Dr Reid-Ponte: Could you describe how the roles of genetic counselors and registered nurses (RNs) relate in this context?

 

Dr Dwyer: Genetic counselors are critical for genetic healthcare. Genetic counselors are educated at the master's level and are highly skilled and in genetics and counseling. I have learned so much from my genetic counseling colleagues. Like nurses, genetic counselors' approach is truly patient centered. Outside of the US, many genetic counselors are RNs. The major issue in the US is that there simply are not enough trained genetic counselors to do meet the needs for genetic healthcare. I believe nurses can play an important and complementary role for expanding access to genetic healthcare and bridging genetic health disparities.

 

Dr Reid-Ponte: Could you talk about how nurse educators and nurse executives could work toward assuring that RNs gain these competencies that will be at the forefront of personalized care?

 

Dr Dwyer: The American Nurses Association (ANA) and International Society of Nurses in Genetics (ISONG) have developed scope and standards for proactive genetics/genomics nursing. Importantly, the least expensive genetic test we have is taking a 3-generation family history!

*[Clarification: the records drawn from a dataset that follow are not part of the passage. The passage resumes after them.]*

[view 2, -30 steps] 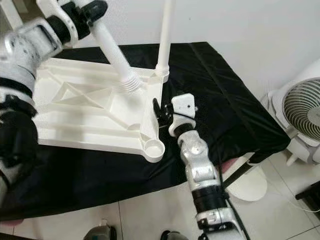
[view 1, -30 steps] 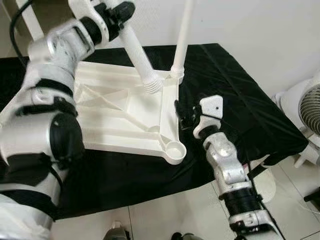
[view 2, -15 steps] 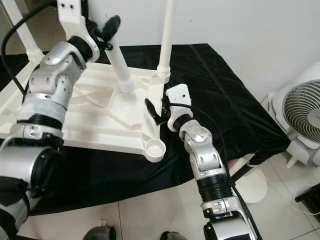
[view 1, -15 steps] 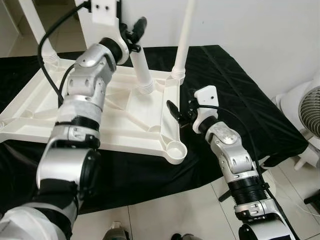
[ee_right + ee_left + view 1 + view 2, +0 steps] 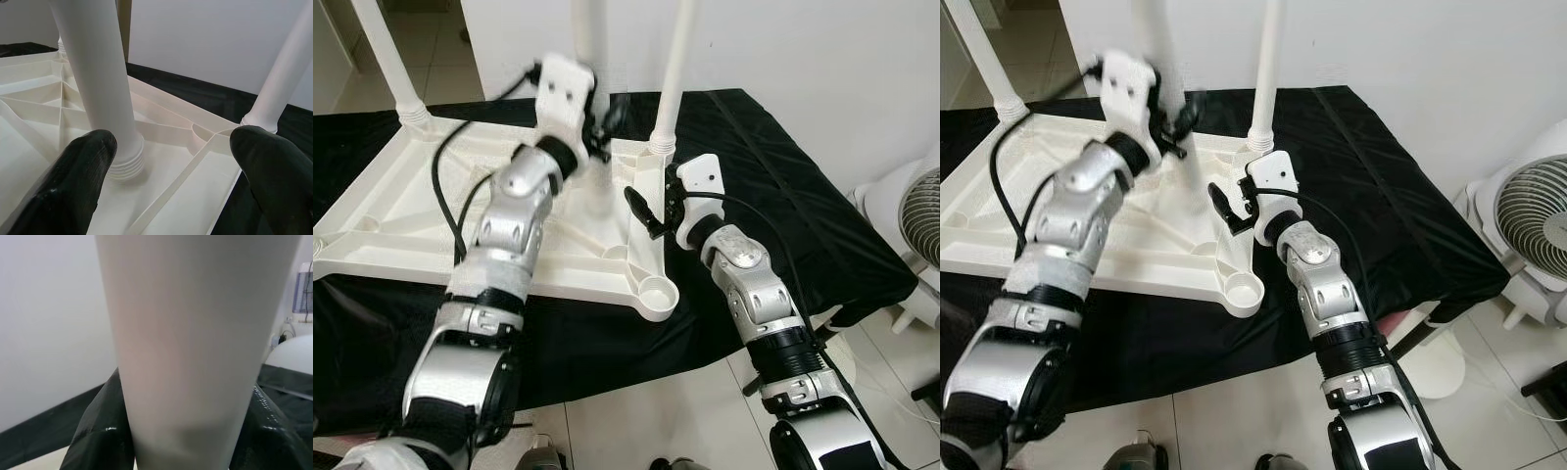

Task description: Building children table

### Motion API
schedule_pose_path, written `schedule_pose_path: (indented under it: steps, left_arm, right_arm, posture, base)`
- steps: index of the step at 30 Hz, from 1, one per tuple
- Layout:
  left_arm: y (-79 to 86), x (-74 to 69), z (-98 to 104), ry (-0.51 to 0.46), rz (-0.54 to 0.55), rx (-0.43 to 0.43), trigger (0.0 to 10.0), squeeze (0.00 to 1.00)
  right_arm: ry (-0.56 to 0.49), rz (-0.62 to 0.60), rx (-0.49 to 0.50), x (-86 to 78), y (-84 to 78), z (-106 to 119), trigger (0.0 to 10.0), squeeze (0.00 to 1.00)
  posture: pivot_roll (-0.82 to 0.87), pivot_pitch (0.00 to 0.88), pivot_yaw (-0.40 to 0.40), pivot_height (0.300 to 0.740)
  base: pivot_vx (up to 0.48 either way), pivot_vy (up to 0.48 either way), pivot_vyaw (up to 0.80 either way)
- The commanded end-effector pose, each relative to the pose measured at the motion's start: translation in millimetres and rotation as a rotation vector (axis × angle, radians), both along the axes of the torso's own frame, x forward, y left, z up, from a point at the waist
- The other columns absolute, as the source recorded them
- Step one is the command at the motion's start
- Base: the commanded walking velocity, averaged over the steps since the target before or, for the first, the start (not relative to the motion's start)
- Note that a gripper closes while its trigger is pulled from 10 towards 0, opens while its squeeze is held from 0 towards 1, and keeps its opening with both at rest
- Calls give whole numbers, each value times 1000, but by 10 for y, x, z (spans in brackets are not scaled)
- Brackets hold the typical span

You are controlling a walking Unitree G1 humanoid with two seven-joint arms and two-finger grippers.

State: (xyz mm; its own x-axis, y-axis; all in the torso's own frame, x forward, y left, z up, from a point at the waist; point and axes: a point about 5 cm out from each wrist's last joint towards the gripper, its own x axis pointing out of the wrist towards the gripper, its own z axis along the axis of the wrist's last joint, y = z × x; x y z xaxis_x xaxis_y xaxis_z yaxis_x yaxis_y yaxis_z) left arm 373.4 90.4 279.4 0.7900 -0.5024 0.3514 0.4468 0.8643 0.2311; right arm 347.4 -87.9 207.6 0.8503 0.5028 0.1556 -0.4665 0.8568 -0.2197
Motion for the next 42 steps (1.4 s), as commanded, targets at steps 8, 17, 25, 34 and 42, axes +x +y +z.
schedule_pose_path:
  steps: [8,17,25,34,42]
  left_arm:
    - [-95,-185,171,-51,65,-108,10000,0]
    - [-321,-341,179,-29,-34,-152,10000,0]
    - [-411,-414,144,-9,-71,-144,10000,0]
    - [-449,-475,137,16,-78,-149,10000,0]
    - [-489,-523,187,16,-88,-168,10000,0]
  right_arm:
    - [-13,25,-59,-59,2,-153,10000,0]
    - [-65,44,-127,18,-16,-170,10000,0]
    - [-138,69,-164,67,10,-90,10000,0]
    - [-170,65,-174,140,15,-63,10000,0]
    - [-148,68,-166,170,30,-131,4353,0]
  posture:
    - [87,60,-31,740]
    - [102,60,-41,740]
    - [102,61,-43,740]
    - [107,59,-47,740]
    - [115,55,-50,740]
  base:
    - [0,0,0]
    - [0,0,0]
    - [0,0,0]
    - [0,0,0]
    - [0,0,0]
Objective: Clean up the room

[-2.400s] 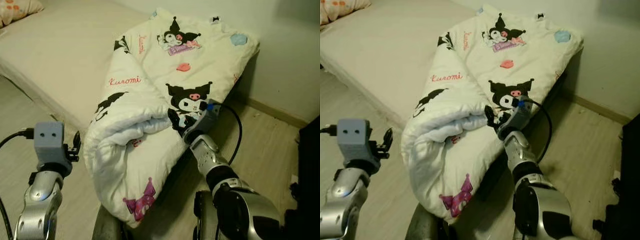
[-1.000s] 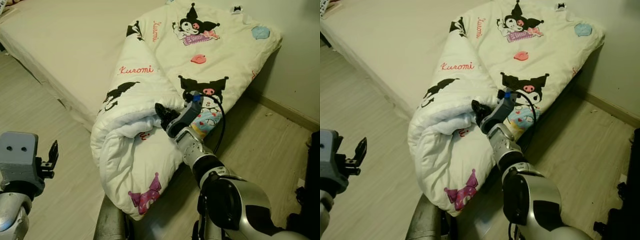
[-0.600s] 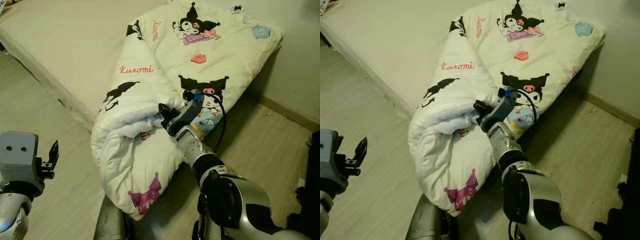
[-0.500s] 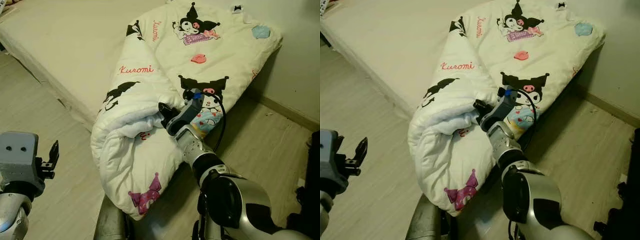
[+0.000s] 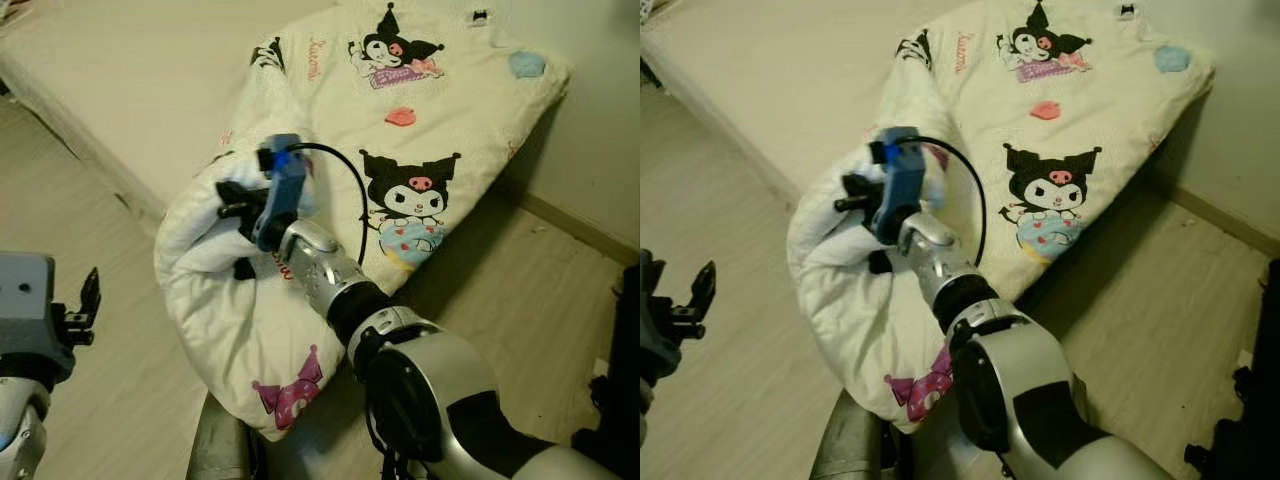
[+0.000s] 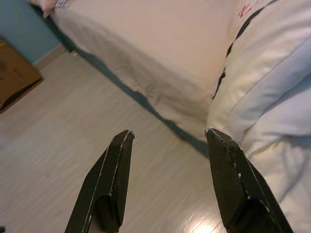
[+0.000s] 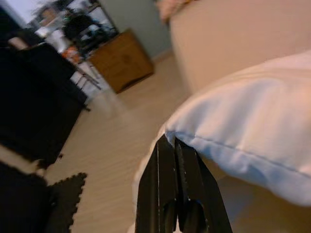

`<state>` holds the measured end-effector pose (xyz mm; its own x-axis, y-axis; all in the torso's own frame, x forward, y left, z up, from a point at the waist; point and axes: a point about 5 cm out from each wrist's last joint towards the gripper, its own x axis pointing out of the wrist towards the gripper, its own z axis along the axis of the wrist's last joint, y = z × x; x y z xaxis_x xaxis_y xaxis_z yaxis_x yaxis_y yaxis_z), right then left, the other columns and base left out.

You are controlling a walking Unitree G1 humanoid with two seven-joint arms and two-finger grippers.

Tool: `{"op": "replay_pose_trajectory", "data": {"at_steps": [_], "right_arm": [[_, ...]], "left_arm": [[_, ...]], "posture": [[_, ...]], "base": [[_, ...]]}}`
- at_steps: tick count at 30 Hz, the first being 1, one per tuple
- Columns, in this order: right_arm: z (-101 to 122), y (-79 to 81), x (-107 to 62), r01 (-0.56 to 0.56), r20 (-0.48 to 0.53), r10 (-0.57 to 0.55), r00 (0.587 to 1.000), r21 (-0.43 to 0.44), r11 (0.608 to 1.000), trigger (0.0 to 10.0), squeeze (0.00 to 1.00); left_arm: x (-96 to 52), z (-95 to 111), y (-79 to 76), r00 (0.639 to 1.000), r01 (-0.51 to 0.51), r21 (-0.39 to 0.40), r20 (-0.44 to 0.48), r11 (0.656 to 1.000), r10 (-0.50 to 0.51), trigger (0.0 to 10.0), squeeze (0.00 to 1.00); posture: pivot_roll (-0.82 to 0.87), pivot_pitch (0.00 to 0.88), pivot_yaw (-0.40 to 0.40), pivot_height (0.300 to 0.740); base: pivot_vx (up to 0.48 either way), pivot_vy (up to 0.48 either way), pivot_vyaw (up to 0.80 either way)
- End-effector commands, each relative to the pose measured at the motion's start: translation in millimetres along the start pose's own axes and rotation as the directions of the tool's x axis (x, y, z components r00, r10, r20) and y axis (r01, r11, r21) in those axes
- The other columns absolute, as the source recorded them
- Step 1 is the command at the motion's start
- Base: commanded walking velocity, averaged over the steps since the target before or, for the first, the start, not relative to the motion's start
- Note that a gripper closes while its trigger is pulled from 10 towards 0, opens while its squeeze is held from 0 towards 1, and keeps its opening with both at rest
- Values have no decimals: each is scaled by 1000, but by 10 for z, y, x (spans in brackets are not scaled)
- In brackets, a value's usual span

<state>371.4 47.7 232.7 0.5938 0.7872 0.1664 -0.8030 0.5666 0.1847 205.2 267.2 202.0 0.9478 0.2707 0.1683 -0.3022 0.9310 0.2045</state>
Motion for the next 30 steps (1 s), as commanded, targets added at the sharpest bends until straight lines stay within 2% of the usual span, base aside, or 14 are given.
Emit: {"op": "replay_pose_trajectory", "data": {"at_steps": [1,2,5,6,9,10,14,15,16,17,18,22,25,30], "right_arm": [[-219,679,220,-253,-49,255,966,47,966,0,0],[-266,764,225,-304,-69,307,949,52,951,0,0],[-351,793,208,-314,-114,313,943,14,949,0,0],[-429,761,183,-276,-150,268,952,-33,961,10000,0],[-482,709,157,-232,-166,220,961,-56,971,10000,0],[-505,665,139,-194,-162,184,969,-43,980,10000,718],[-509,639,131,-171,-155,166,974,-23,985,10000,718],[-476,654,146,-181,-139,178,974,-14,983,10000,1000],[-476,654,146,-181,-139,178,974,-14,983,10000,1000],[-425,655,166,-173,-121,169,978,-22,985,10000,43],[-332,625,189,-150,-76,150,986,4,989,10000,0],[-143,539,211,-117,19,116,993,83,990,10000,0],[78,377,189,-119,147,85,985,245,962,10000,0],[195,158,94,-80,221,21,975,263,962,10000,0]], "left_arm": [[-19,-36,123,997,-74,26,-10,997,75,10000,0],[-13,-32,158,995,-101,30,-5,994,102,10000,0],[-5,-29,207,990,-138,31,-1,990,138,10000,0],[5,-24,258,985,-173,33,4,984,172,10000,0],[14,-24,299,979,-206,32,8,978,206,10000,0],[25,-26,330,973,-231,30,9,972,231,10000,0],[33,-29,344,970,-244,29,9,969,244,10000,0],[54,-30,347,968,-252,26,11,967,252,10000,0],[54,-30,347,968,-252,26,11,967,252,10000,0],[76,-31,341,967,-253,23,14,967,253,10000,0],[97,-36,325,969,-248,18,14,969,248,10000,0],[125,-68,277,974,-226,0,2,974,226,10000,0],[155,-116,192,981,-196,-28,-10,980,196,10000,0],[194,-166,89,988,-157,-42,-20,987,156,10000,0]], "posture": [[279,354,12,582],[277,353,11,582],[274,350,7,582],[270,347,6,582],[264,346,6,582],[257,344,11,582],[256,343,12,582],[252,336,17,582],[252,336,17,582],[249,332,17,582],[244,328,20,582],[235,326,22,582],[205,322,28,582],[162,317,36,582]], "base": [[0,0,0],[0,0,0],[0,0,0],[0,0,0],[0,0,0],[0,0,0],[0,0,0],[0,0,0],[0,0,0],[0,0,0],[0,0,0],[0,0,0],[0,0,0],[0,0,0]]}}
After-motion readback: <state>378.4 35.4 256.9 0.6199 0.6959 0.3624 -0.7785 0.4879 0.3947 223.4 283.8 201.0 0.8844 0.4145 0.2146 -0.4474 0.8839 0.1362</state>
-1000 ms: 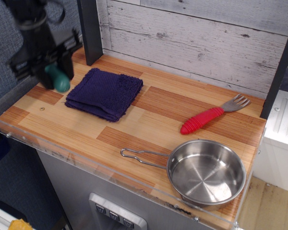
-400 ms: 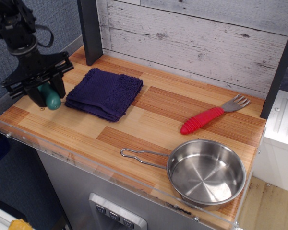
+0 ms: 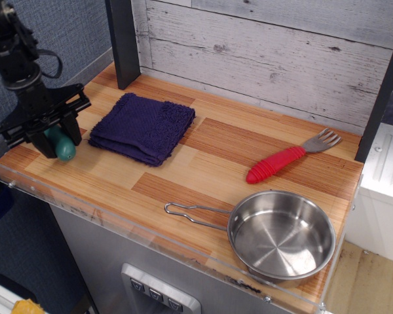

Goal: Put the pickle on the other side of the purple rag, in the corner.

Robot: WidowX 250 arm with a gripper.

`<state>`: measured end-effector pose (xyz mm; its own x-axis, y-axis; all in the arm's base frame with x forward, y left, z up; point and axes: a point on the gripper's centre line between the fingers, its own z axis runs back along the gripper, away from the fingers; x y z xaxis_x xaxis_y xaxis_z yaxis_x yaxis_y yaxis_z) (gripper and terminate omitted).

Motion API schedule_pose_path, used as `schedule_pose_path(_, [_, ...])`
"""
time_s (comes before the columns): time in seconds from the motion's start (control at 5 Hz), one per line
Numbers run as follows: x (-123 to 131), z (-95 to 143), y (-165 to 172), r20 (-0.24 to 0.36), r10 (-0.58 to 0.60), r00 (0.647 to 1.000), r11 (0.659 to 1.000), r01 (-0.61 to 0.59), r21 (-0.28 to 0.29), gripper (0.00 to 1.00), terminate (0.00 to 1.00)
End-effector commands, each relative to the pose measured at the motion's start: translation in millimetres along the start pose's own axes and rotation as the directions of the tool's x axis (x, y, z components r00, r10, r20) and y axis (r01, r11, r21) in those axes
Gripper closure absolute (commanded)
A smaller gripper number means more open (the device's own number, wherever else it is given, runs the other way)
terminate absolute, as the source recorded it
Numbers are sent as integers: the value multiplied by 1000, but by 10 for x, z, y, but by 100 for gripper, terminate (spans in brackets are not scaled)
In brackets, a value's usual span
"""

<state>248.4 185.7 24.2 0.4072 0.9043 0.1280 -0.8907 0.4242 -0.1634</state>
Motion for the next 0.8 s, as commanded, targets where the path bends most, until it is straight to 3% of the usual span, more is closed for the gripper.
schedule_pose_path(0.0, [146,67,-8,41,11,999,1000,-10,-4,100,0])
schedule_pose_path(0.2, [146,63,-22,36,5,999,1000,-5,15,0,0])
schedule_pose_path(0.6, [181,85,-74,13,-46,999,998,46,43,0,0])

We could make a huge difference if nurses developed competencies for 3 things: eliciting a 3-generation family history, using it to identify clients who may benefit from genetic services, and providing appropriate information, referral, and support to patients and families. I am involved with the Global Genomic Nursing Alliance (G2NA) that is working to develop these competencies for nurses at all levels of practice around the globe (http://www.g2na.org).

 

Dr Reid-Ponte: What would you like JONA readers to know that they may not already know?

 

Dr Dwyer: Genomic era is here; genetic testing is increasingly used in primary care and direct to consumer testing is bringing genetics into people's homes. While the lay public may be familiar with the terminology, people often lack an understanding of the concepts, which limits decision making. The public expects healthcare professionals to assist in understanding. I believe nurses can make a huge difference in helping people to fully understand their choices, to assess risk and to understand health implications to support decisions that reflect patients' beliefs and preferences. I am very optimistic and excited about the prospects of using technology (eg, human-centered design) alongside nursing knowledge, skills, and attitudes to develop solutions that are desirable from a human standpoint, feasible from a technologic point of view and viable (and scalable) from a business and health finance perspective.